In another study, BTI scientists discovered the importance of SHP1 signalling to the long term survival of plasma cells. While the molecule SHP1 has a proven role in prevention of autoimmune diseases, it was found that the absence of SHP1 would result in the failure of plasma cells to migrate from the spleen where they are generated to the bone marrow, a survival niche where they are able to survive for much longer periods. This could result in a reduction of the body's immune response and thus, an increased susceptibility to infections and diseases. The scientists in this study also successfully rectified the defective immune response caused by an absence of SHP1 by applying antibody injections, which might advance the development of therapeutics. On the other hand, targeting SHP1 might be a strategy to treat multiple myeloma where the accumulation of cancerous plasma cells in the bone marrow survival niches is undesirable.
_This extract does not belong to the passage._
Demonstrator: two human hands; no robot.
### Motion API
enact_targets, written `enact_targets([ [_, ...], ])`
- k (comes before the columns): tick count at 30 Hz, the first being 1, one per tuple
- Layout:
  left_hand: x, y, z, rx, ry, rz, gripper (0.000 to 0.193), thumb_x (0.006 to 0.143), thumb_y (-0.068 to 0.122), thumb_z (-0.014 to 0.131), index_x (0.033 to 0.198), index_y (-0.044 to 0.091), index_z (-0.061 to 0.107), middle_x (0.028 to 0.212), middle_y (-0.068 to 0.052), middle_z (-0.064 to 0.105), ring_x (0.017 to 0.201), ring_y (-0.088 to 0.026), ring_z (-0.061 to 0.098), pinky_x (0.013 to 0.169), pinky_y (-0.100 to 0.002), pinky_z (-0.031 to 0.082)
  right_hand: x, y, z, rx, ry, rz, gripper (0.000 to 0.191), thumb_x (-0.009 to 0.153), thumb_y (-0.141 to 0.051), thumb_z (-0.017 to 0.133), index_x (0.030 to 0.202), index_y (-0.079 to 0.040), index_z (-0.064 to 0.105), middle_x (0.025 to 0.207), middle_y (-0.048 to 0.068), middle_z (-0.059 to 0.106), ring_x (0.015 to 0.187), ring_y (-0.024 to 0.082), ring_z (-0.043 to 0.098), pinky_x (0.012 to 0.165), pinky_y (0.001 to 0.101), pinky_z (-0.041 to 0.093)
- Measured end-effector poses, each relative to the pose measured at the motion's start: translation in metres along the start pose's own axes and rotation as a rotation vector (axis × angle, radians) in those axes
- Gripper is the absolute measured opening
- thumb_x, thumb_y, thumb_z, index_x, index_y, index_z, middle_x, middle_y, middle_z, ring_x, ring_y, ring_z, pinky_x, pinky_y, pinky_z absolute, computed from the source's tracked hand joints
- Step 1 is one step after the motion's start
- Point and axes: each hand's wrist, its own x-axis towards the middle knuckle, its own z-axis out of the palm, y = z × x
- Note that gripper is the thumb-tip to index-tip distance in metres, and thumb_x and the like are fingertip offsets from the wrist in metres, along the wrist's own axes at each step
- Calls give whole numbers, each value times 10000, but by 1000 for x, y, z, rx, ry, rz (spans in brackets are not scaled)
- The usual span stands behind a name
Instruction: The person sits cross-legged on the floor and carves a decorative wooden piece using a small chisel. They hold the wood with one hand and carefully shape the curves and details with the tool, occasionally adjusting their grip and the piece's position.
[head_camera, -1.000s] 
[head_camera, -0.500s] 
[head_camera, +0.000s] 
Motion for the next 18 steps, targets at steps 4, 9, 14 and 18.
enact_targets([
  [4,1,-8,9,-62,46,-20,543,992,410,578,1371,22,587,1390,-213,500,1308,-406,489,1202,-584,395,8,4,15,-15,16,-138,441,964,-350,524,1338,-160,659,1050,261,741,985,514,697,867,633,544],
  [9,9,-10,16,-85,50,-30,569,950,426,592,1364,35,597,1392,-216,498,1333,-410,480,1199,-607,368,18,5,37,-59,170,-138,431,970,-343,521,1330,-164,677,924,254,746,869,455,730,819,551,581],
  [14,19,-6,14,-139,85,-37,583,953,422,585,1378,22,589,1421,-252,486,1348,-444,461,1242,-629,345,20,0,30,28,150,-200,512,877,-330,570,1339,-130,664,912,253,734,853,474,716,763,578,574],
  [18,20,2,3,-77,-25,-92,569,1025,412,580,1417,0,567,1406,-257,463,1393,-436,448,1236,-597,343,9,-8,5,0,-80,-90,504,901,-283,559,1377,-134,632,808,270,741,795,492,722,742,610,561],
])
Findings hold potential for improved treatment

The discovery of these new targets for modulating the antibody response allows the development of novel therapeutic strategies for patients with autoimmune diseases and cancer.Understanding the mechanism that governs plasma cell differentiation is also critical for the optimal design of vaccines and adjuvants, which are added to vaccines to boost the body's immune response.

Prof Lam Kong Peng, Executive Director of BTI, said, "These findings allow better understanding of plasma cells and their role in the immune system. The identification of these targets not only paves the way for development of therapeutics for those with autoimmune diseases and multiple myeloma, but also impacts the development of immunological agents for combating infections."